X = pd.DataFrame({"x": np.linspace(0, 10, 50)})
y = 2 * X["x"] + np.random.normal(0, 0.5, len(X))

est = GAMRegressor(formula="y ~ s(x)")
est.fit(X, y)

preds = est.predict(X)        # ndarray, shape (n,)
r2    = est.score(X, y)       # r2_score

Constructor

GAMRegressor(
    formula: str,
    family: str = "auto",
    offset: str | None = None,
    weights: str | None = None,
    config: dict[str, Any] | None = None,
)

All five arguments are surfaced as get_params() keys, so they work with GridSearchCV and related utilities.

Binding the response

If the formula contains ~, the LHS column is the response.

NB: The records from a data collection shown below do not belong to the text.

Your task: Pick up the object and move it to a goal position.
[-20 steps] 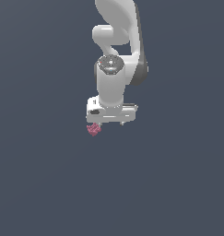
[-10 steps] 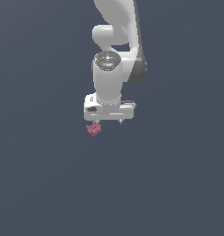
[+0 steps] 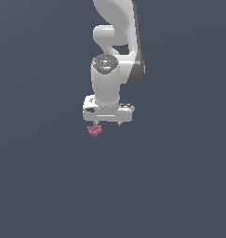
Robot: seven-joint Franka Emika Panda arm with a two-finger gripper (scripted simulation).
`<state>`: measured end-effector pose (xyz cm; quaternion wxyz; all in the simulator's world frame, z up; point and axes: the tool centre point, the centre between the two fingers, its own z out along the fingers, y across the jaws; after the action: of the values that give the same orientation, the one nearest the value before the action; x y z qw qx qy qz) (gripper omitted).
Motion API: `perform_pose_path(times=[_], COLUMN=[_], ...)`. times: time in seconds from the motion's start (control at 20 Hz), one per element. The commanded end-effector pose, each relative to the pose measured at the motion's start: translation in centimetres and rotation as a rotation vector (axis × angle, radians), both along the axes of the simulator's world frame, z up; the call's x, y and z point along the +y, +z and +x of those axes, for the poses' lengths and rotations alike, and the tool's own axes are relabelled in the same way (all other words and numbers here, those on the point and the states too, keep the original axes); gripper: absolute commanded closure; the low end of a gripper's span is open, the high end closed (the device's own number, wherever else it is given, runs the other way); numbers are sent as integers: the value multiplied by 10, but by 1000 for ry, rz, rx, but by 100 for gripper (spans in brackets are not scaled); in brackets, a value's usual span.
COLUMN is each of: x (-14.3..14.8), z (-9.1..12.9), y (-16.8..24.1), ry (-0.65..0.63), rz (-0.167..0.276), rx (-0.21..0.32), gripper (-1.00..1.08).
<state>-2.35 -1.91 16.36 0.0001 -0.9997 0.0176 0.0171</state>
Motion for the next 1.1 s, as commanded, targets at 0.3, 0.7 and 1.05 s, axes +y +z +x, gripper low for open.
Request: perform_pose_path(times=[0.3,0.7,1.05], x=[-21,-51,-69], z=[-12,-30,-43], y=[-23,-52,-68], ry=[-208,-489,-657], rz=[1,-3,-10], rx=[-8,-19,-28], gripper=[-92,-92,-92])
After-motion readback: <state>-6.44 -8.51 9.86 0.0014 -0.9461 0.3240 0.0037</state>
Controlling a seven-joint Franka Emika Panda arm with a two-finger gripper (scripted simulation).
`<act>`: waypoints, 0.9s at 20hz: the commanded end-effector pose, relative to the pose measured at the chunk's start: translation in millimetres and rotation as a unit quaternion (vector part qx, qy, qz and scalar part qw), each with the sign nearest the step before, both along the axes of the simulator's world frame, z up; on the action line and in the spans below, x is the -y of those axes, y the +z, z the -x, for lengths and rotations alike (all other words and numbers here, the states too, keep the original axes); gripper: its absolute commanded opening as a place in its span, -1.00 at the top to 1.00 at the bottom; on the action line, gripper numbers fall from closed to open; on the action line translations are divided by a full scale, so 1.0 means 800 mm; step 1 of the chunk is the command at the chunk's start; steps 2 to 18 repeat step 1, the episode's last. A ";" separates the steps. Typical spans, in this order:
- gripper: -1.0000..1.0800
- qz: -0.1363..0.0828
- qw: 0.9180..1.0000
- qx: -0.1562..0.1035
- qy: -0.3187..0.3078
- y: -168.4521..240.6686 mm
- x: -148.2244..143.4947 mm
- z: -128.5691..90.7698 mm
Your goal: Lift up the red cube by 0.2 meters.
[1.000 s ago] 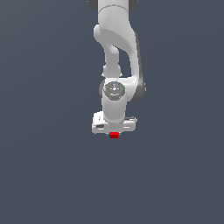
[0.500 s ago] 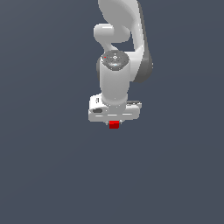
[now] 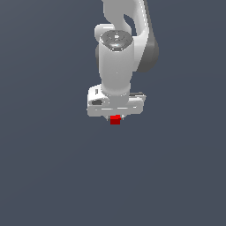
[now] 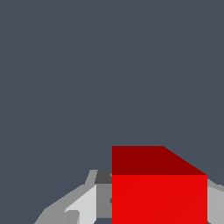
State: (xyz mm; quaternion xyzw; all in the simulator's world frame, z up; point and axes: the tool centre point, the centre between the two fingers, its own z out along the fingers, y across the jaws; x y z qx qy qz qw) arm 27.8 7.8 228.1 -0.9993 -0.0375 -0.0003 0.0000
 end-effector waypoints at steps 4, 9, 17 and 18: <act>1.00 0.000 1.000 0.000 0.000 0.002 0.000 -0.001; 1.00 0.000 1.000 0.000 0.000 0.002 0.000 -0.001; 1.00 0.000 1.000 0.000 0.000 0.002 0.000 -0.001; 1.00 0.000 1.000 0.000 0.000 0.002 0.000 -0.001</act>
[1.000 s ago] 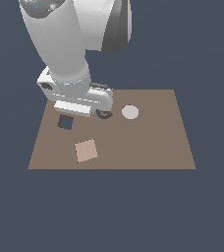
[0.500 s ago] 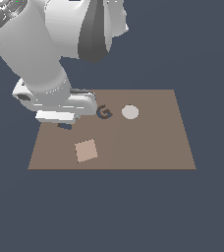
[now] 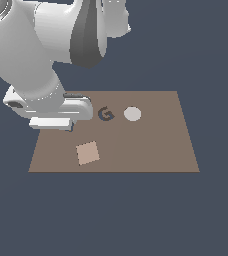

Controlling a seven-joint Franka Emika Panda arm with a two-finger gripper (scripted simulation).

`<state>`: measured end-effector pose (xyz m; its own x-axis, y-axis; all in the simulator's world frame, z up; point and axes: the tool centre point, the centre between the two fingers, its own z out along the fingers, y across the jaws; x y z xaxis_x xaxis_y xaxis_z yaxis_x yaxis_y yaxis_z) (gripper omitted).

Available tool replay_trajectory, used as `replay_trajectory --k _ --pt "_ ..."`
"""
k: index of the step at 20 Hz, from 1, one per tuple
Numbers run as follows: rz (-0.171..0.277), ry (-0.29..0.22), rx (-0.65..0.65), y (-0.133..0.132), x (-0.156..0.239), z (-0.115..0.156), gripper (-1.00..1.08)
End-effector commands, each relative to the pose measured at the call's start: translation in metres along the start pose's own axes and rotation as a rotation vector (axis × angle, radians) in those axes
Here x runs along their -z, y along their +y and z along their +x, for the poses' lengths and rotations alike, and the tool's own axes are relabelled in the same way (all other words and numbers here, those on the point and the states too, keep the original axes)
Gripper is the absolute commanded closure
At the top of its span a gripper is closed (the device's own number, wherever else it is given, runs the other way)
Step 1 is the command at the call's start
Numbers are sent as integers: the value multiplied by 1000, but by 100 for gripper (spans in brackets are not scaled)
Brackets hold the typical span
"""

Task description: Insert a designated object into the corresponding slot on a board.

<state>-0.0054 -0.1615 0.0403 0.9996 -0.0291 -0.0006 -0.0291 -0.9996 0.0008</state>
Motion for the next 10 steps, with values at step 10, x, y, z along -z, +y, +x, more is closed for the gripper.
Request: replay_trajectory --k 10 --pt "0 0 -3 -2 -8 0 108"
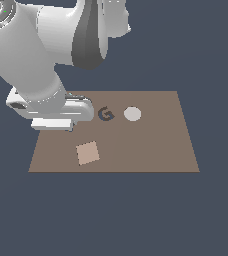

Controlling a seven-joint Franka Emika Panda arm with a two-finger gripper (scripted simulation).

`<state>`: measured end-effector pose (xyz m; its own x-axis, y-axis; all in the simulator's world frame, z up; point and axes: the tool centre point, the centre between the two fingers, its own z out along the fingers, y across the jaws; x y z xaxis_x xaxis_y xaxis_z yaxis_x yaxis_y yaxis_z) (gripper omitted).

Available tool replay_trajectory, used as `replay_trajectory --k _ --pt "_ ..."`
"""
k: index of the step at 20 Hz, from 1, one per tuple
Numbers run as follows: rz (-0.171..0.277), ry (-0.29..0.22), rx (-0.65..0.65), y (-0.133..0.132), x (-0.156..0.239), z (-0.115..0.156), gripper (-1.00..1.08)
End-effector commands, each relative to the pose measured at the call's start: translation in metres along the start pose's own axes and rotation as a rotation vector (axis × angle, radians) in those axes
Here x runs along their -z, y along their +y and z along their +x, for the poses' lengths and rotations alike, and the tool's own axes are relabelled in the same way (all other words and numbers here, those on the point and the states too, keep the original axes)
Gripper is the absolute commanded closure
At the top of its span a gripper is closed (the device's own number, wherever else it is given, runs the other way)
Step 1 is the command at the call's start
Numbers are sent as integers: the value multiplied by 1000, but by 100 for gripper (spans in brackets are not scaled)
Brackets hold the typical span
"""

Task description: Insert a designated object into the corresponding slot on a board.

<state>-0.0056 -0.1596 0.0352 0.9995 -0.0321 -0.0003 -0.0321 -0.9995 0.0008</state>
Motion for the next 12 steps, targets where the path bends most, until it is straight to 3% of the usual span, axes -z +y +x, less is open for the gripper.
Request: replay_trajectory --k 1,2,3,12 --pt "0 0 -1 0 -4 0 108" --pt "0 0 -1 0 -5 0 108" --pt "0 0 -1 0 -5 0 -92" --pt "0 0 -1 0 -5 0 -92"
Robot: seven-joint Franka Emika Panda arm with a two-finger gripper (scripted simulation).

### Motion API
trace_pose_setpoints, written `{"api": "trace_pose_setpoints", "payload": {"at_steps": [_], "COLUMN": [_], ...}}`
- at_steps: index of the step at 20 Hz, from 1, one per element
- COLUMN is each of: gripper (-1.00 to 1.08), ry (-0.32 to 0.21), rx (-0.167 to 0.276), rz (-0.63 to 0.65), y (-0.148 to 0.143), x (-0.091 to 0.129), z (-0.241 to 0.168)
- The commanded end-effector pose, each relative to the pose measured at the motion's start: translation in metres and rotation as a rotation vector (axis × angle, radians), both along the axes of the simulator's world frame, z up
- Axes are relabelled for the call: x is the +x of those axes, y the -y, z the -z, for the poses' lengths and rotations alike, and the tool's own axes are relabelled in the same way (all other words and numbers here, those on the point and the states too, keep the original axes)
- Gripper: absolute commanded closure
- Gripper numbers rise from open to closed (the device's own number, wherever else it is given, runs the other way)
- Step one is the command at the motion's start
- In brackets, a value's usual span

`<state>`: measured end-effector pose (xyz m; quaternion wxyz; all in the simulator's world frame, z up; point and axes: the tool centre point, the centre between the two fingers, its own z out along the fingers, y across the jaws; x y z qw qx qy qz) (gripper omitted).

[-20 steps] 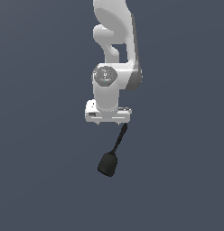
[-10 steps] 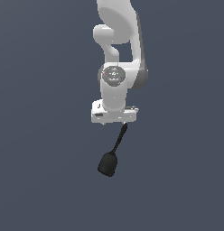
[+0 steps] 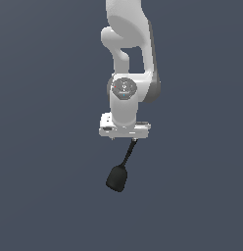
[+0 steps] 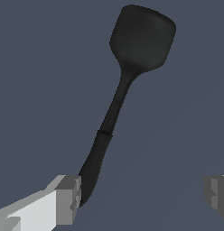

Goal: Pick up the object and move it to a goal position.

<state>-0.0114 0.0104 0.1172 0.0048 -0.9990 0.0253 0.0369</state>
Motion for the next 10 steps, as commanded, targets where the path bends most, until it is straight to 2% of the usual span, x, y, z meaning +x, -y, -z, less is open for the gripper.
{"api": "trace_pose_setpoints", "payload": {"at_steps": [1, 10], "gripper": [-0.92, -0.92], "ry": [0.009, 0.051], "rx": [-0.003, -0.017], "rz": [0.042, 0.223], "y": [-0.001, -0.005], "x": [0.006, 0.033], "z": [0.007, 0.036]}}
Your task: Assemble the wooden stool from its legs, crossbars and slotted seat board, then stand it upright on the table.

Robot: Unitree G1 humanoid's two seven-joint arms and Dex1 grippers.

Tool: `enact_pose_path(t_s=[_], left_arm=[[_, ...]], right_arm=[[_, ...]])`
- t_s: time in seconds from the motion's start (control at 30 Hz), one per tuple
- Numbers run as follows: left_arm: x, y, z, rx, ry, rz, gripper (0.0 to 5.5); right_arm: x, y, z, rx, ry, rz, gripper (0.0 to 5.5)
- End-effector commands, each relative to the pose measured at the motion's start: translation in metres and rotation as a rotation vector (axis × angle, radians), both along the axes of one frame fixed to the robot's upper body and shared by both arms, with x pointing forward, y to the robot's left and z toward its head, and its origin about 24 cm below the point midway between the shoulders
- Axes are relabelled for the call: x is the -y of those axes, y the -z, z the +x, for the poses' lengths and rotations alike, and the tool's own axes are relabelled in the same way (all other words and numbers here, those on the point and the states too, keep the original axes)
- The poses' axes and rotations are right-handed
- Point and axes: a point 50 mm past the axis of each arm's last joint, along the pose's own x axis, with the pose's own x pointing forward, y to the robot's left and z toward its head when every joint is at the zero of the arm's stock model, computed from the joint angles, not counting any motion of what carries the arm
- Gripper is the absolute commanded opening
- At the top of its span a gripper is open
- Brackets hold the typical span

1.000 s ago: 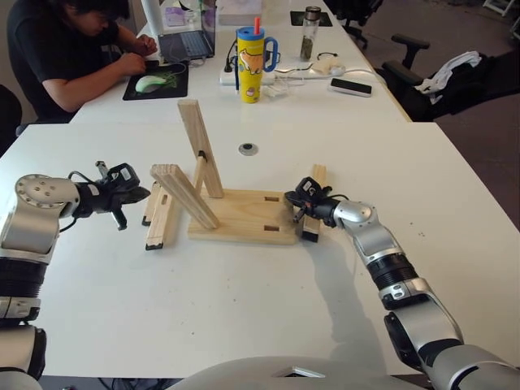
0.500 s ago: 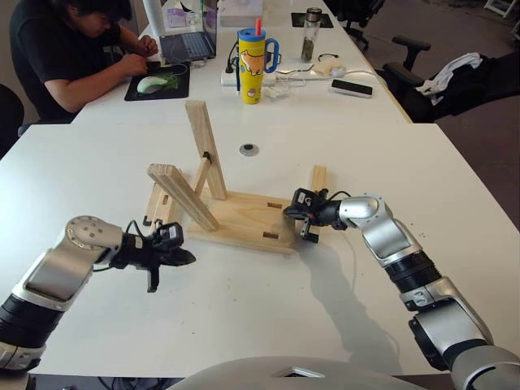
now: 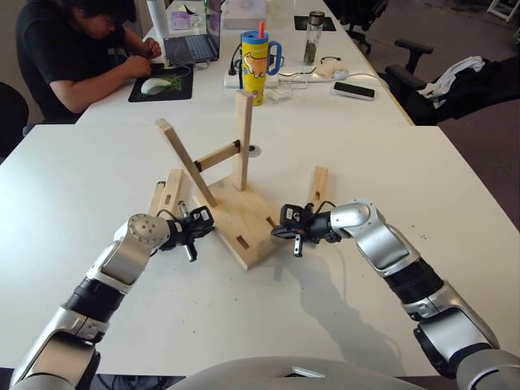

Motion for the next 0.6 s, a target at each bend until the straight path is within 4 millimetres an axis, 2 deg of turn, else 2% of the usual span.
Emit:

If y is an array-like, it is bound to X under the response name implied by the formula (defaulting to y). If y is a string, it names a column already present in X. If y is None, X must already contain the response.

GAMRegressor(formula="y ~ s(x)").fit(X, y)        # array y
GAMRegressor(formula="y ~ s(x)").fit(df)          # df contains "y"
GAMRegressor(formula="y ~ s(x)").fit(df, y="y")   # name a column

If the formula has no ~, gamfit prepends <target> ~.

Methods

Method Returns Notes
fit(X, y=None) self Sets model_, formula_, feature_names_in_, n_features_in_.
predict(X) ndarray (n,) Predicted mean.
score(X, y, sample_weight=None) float r2_score.
summary() Summary Delegates to model_.summary().
check(X) SchemaCheck Delegates to model_.check(). Scalar models only.
report(path) str Delegates to model_.report(path). Scalar models only.

The fitted Model is available at est.model_ for access to the full gamfit.Model API (sample, predict(..., interval=...), etc.).

GAMClassifier

from gamfit.sklearn import GAMClassifier

est = GAMClassifier(formula="y ~ s(x)", family="binomial")
est.fit(X, y)

probs = est.predict_proba(X)   # (n, 2): [P(y=0), P(y=1)]
hard  = est.predict(X)         # (n,) int, threshold 0.5
acc   = est.score(X, y)        # accuracy_score

classes_ is np.array([0, 1]) after fit(). predict_proba() clips the positive-class probability to [0, 1] and stacks [1 - p, p]. The threshold for predict() is hardcoded to 0.5.

Pipeline

from sklearn.pipeline import Pipeline
from sklearn.preprocessing import StandardScaler

pipe = Pipeline([
    ("scaler", StandardScaler()),
    ("gam",    GAMRegressor(formula="y ~ s(x0) + s(x1)")),
])
pipe.fit(X, y)
preds = pipe.predict(X_test)

The GAM step accepts a pandas.DataFrame, a numpy array, a dict of columns, or a list of records.

Cross-validation

from sklearn.model_selection import cross_val_score

scores = cross_val_score(
    GAMRegressor(formula="y ~ s(x)"),
    X, y, cv=5, scoring="r2",
)
from sklearn.model_selection import GridSearchCV

grid = GridSearchCV(
    GAMRegressor(formula="y ~ s(x)"),
    param_grid={
        "formula": ["y ~ s(x)", "y ~ s(x, k=10)", "y ~ s(x, k=20)"],
    },
    cv=5,
)
grid.fit(X, y)

No survival wrapper

There is no sklearn wrapper for survival models. Surv(...) responses do not match sklearn's (X, y) contract, and survival prediction produces a per-time-grid surface rather than a single vector. Call gamfit.fit(...) directly for survival; see survival.md.